Monday, January 25, 2016

DCAA Bails on non Non-DoD Audits

Section 893 of the 2016 National Defense Authorization Act prohibits DCAA (Defense Contract Audit Agency) from providing audit support for non-Defense Agencies (e.g. NASA, Department of Energy) until the Agency becomes "current" on its audits annual incurred cost submissions. Current is defined as less than 18 months of inventory. See further details here.

DCAA's extraction process has now begun and evidently, this prohibition includes in-process audits as the following email extract from a DCAA auditor to a contracting officer demonstrates:
We received some recent guidance that informed that we cannot continue working on non-DoD assignments.

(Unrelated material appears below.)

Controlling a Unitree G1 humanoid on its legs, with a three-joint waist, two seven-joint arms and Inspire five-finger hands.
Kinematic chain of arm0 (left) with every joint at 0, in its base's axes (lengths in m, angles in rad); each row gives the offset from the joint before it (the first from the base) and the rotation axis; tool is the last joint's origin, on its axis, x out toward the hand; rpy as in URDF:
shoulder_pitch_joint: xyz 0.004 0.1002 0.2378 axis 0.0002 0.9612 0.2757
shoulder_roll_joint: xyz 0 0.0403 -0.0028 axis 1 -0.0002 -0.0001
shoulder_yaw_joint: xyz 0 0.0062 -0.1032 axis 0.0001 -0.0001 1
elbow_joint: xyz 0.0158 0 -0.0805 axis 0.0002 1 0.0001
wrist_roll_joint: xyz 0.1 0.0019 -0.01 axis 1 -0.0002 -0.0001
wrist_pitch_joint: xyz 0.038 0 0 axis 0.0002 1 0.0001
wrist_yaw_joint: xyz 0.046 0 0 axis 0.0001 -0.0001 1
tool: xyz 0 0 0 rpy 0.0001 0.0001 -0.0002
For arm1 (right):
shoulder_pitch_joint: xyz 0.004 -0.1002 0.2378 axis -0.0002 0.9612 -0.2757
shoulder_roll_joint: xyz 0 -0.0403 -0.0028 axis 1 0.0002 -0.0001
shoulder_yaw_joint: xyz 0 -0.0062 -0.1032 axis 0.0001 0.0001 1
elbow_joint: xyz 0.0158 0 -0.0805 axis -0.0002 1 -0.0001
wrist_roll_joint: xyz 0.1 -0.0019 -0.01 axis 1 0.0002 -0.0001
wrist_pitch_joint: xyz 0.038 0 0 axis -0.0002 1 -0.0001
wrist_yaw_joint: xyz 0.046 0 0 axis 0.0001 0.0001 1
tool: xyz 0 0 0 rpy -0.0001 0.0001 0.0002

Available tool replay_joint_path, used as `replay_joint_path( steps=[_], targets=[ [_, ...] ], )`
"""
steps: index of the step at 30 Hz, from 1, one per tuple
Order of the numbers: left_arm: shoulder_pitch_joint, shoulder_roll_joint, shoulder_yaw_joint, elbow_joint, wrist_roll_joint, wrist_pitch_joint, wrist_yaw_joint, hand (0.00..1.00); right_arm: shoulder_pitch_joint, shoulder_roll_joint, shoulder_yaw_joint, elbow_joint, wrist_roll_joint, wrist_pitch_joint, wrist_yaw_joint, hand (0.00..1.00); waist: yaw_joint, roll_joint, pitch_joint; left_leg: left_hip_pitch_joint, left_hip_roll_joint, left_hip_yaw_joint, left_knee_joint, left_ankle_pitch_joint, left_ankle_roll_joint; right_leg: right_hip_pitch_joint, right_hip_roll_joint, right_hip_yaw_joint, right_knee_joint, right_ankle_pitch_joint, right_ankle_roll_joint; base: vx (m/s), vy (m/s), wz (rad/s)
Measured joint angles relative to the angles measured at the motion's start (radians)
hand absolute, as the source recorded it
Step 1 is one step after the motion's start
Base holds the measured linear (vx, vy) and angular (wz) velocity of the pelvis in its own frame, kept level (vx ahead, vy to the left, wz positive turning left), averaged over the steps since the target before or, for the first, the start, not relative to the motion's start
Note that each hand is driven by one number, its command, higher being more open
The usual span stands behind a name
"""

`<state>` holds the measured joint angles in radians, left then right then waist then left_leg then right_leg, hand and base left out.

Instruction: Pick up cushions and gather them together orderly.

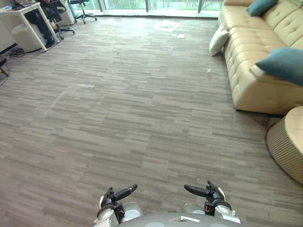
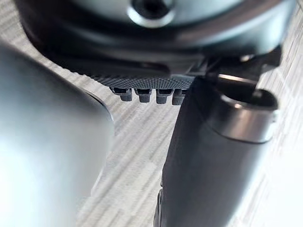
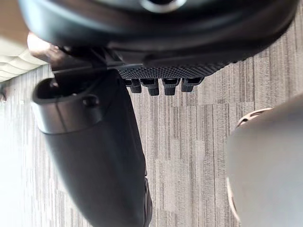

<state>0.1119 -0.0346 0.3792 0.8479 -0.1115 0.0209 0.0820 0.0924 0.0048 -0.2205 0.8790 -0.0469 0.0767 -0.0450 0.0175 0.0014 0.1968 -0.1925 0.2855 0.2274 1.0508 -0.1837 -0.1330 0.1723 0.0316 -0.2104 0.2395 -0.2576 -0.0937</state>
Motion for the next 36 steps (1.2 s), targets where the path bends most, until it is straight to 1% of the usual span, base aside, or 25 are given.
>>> replay_joint_path(
  steps=[3,4,5,6,7,8,10,12,13,14,15,17,18,19,21,23,24,25,26,28,29,30,31,33,36],
  targets=[
    [-0.01,-0.002,0.003,-0.014,-0.006,-0.014,0.0,1.0,0.0,0.005,0.004,0.01,0.0,0.014,-0.005,1.0,0.024,-0.012,0.014,-0.068,-0.05,0.064,-0.319,-0.041,0.04,0.108,-0.031,0.054,-0.082,0.003,0.019,0.51,0.106,-0.56],
    [-0.012,-0.004,0.004,-0.019,-0.006,-0.019,0.001,1.0,0.003,0.013,0.004,0.01,0.0,0.013,-0.005,1.0,0.029,-0.021,0.019,-0.085,-0.1,0.062,-0.531,0.005,0.057,0.154,-0.06,0.072,-0.112,-0.005,0.042,0.5,0.194,-0.55],
    [-0.012,-0.006,0.004,-0.019,-0.006,-0.02,0.001,1.0,0.004,0.014,0.005,0.008,-0.001,0.013,-0.004,1.0,0.029,-0.02,0.018,-0.088,-0.11,0.06,-0.58,0.026,0.06,0.163,-0.064,0.078,-0.119,-0.009,0.048,0.63,0.27,-0.67],
    [-0.01,-0.012,0.001,-0.011,-0.018,-0.021,0.004,1.0,0.011,0.0,0.007,0.011,-0.001,0.01,-0.001,1.0,0.033,0.001,0.011,-0.102,-0.12,0.052,-0.726,0.139,0.085,0.199,-0.061,0.11,-0.13,-0.035,0.085,0.67,0.304,-0.59],
    [-0.013,-0.004,0.0,0.002,-0.033,-0.02,0.005,1.0,0.008,0.0,0.006,0.021,0.0,0.009,-0.005,1.0,0.036,0.0,0.0,-0.098,-0.133,0.04,-0.711,0.215,0.109,0.213,-0.07,0.134,-0.124,-0.043,0.091,0.57,0.268,-0.54],
    [-0.019,0.017,-0.005,0.003,-0.033,-0.017,0.002,1.0,0.01,0.017,0.006,0.025,0.0,0.009,-0.009,1.0,0.029,-0.034,-0.012,-0.097,-0.158,0.044,-0.707,0.21,0.124,0.202,-0.104,0.143,-0.092,-0.043,0.091,0.46,0.209,-0.21],
    [-0.02,0.034,-0.011,0.002,-0.033,-0.018,0.0,1.0,0.019,0.037,0.002,0.024,0.0,0.007,-0.009,1.0,0.029,-0.07,-0.03,-0.096,-0.191,0.063,-0.683,0.157,0.146,0.136,-0.154,0.175,0.036,-0.034,0.104,0.52,0.251,-0.04],
    [-0.022,0.045,-0.012,0.03,-0.035,-0.011,0.007,1.0,0.015,0.045,-0.008,0.029,0.001,0.007,-0.008,1.0,0.028,-0.079,-0.03,-0.05,-0.219,0.075,-0.631,0.064,0.161,0.05,-0.193,0.203,0.311,0.03,0.172,0.55,0.288,-0.03],
    [-0.023,0.045,-0.012,0.032,-0.035,-0.011,0.008,1.0,0.015,0.045,-0.008,0.029,0.001,0.006,-0.008,1.0,0.028,-0.079,-0.03,-0.041,-0.222,0.078,-0.629,0.056,0.163,0.035,-0.197,0.209,0.353,0.046,0.182,0.53,0.251,-0.1],
    [-0.021,0.049,-0.021,0.045,-0.034,-0.01,0.012,1.0,0.011,0.033,-0.003,0.029,-0.001,0.002,0.002,1.0,0.028,-0.075,-0.027,0.024,-0.238,0.089,-0.629,0.007,0.165,-0.061,-0.224,0.239,0.598,0.157,0.246,0.52,0.235,-0.15],
    [-0.02,0.047,-0.028,0.052,-0.034,-0.008,0.016,1.0,0.01,0.023,-0.003,0.024,0.0,-0.004,0.009,1.0,0.027,-0.067,-0.022,0.089,-0.245,0.093,-0.633,-0.028,0.163,-0.127,-0.241,0.227,0.753,0.153,0.241,0.51,0.212,-0.21],
    [-0.015,0.043,-0.061,0.054,-0.033,-0.007,0.02,1.0,0.01,0.009,-0.005,0.007,0.008,-0.017,0.006,1.0,0.019,-0.047,-0.016,0.231,-0.242,0.099,-0.707,-0.07,0.162,-0.262,-0.251,0.143,0.878,0.092,0.159,0.5,0.118,-0.17],
    [-0.015,0.043,-0.063,0.055,-0.033,-0.007,0.02,1.0,0.009,0.008,-0.005,0.006,0.008,-0.017,0.006,1.0,0.018,-0.046,-0.016,0.242,-0.242,0.1,-0.717,-0.07,0.161,-0.274,-0.25,0.133,0.877,0.088,0.157,0.52,0.071,-0.05],
    [-0.016,0.049,-0.086,0.07,-0.033,-0.009,0.019,1.0,-0.005,0.005,-0.004,0.007,0.008,-0.023,0.004,1.0,0.008,-0.04,-0.013,0.316,-0.23,0.1,-0.778,-0.066,0.154,-0.346,-0.237,0.057,0.813,0.035,0.134,0.41,-0.012,0.04],
    [-0.017,0.051,-0.097,0.084,-0.033,-0.007,0.017,1.0,-0.02,0.001,-0.007,0.008,0.008,-0.023,0.004,1.0,-0.004,-0.033,-0.009,0.398,-0.212,0.104,-0.847,-0.067,0.139,-0.426,-0.213,-0.031,0.652,0.01,0.111,0.41,-0.058,0.02],
    [-0.015,0.051,-0.101,0.095,-0.032,-0.007,0.015,1.0,-0.04,0.001,-0.015,0.01,0.007,-0.022,0.006,1.0,-0.013,-0.028,-0.007,0.469,-0.201,0.114,-0.921,-0.069,0.126,-0.468,-0.163,-0.089,0.317,0.056,0.119,0.57,-0.14,0.05],
    [-0.008,0.055,-0.103,0.107,-0.031,-0.008,0.008,1.0,-0.039,0.002,-0.022,0.013,0.008,-0.018,0.01,1.0,-0.02,-0.031,-0.006,0.506,-0.214,0.106,-0.946,-0.077,0.11,-0.461,-0.141,-0.071,0.209,0.207,0.069,0.56,-0.177,0.07],
    [-0.016,0.044,-0.102,0.126,-0.031,-0.005,0.004,1.0,-0.045,-0.005,-0.03,0.019,0.007,-0.017,0.013,1.0,-0.021,-0.015,-0.005,0.528,-0.196,0.092,-0.945,-0.08,0.104,-0.452,-0.126,-0.069,0.225,0.195,0.01,0.47,-0.164,-0.05],
    [-0.015,0.03,-0.096,0.126,-0.032,-0.004,0.004,1.0,-0.051,-0.016,-0.03,0.02,0.003,-0.017,0.013,1.0,-0.014,0.007,-0.008,0.527,-0.175,0.089,-0.932,-0.072,0.09,-0.45,-0.114,-0.075,0.236,0.181,-0.001,0.72,-0.307,-0.09],
    [-0.016,0.014,-0.094,0.12,-0.014,0.001,-0.004,1.0,-0.05,-0.016,-0.048,0.008,0.0,-0.012,0.01,1.0,-0.024,0.027,-0.011,0.497,-0.145,0.057,-0.799,-0.042,0.045,-0.426,-0.113,-0.088,0.285,0.077,-0.002,0.72,-0.33,0.14],
    [-0.017,0.008,-0.076,0.115,-0.005,0.004,-0.007,1.0,-0.044,-0.015,-0.047,0.007,-0.001,-0.012,0.011,1.0,-0.028,0.034,-0.01,0.428,-0.1,0.013,-0.594,-0.027,0.03,-0.37,-0.101,-0.104,0.274,0.039,-0.004,0.44,-0.231,0.28],
    [-0.018,0.007,-0.07,0.112,-0.005,0.004,-0.007,1.0,-0.04,-0.016,-0.045,0.006,-0.001,-0.01,0.012,1.0,-0.027,0.035,-0.009,0.4,-0.084,-0.005,-0.51,-0.01,0.027,-0.35,-0.095,-0.107,0.265,0.029,-0.005,0.5,-0.263,0.26],
    [-0.011,-0.001,-0.033,0.085,-0.005,0.004,-0.008,1.0,-0.026,-0.02,-0.033,0.002,-0.001,-0.01,0.011,1.0,-0.022,0.039,-0.007,0.271,-0.014,-0.046,-0.168,0.037,-0.009,-0.25,-0.055,-0.114,0.214,0.001,-0.005,0.47,-0.239,0.07],
    [0.0,-0.003,-0.019,0.052,-0.004,0.002,-0.006,1.0,-0.017,-0.018,-0.024,0.001,0.003,-0.01,0.011,1.0,-0.018,0.035,-0.007,0.183,0.021,-0.037,-0.003,0.025,-0.008,-0.173,-0.036,-0.113,0.166,-0.012,-0.004,0.39,-0.154,-0.04],
    [-0.001,0.005,-0.021,0.028,-0.011,0.0,-0.005,1.0,-0.003,-0.008,-0.025,0.01,0.01,-0.007,0.01,1.0,-0.016,0.014,-0.011,0.034,0.014,0.04,-0.061,-0.017,0.024,-0.053,-0.029,-0.104,0.052,-0.012,0.012,0.41,-0.099,-0.14]
  ],
)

We are going to issue a formal memo to you stating why we can't work on the assignment. But basically, the NDAA requires us to not work on reimbursable non-DoD audits until our incurred cost audit backlog is less than 18 months, which the agency's backlog is currently not. Therefore, it looks like we can't continue work on non-DoD work until the NDAA language is updated for 2017 or we meet the requirement.
We can send you our current audit work and contractor supporting documents if you would like. When I stopped work I did not have many working papers completed but has a lot of supporting documents from <deleted> and its subcontractor <deleted>. I had not yet made it out to the other major subcontractor <deleted>. A few areas where we can still provide support for non-DoD customers are negotiation support, litigation support, and requests for cost/rate information. This will all be in the memo. Please contact me if you have any questions.

The guidance referred to in the email exchange is probably DCAA Audit Guidance Memorandum 16-PPD-001(R) discussing the impact of the NDAA on DCAA's audit support to non-Defense agencies. This guidance has yet to be published on DCAA's public website and we haven't seen a copy. If you have a copy and care to send it along it would be appreciated.

This new policy and guidance is going to impact a lot of DCAA's "customers" who have no internal contract audit function and will need to go out into the private sector to fill their audit requirements. Agencies that have privatized their contract audit needs already are experiencing mixed results. One official informed us that compared to Government auditors, independent CPA firms performing audits under contract have fewer findings but produce more timely audit reports. Also, the cost of an audit tends to be higher for private firms.

This temporary prohibition could become irreversible. If the private firms do good work, non-DoD agencies may find that they prefer privatization to audits conducted by Government auditors.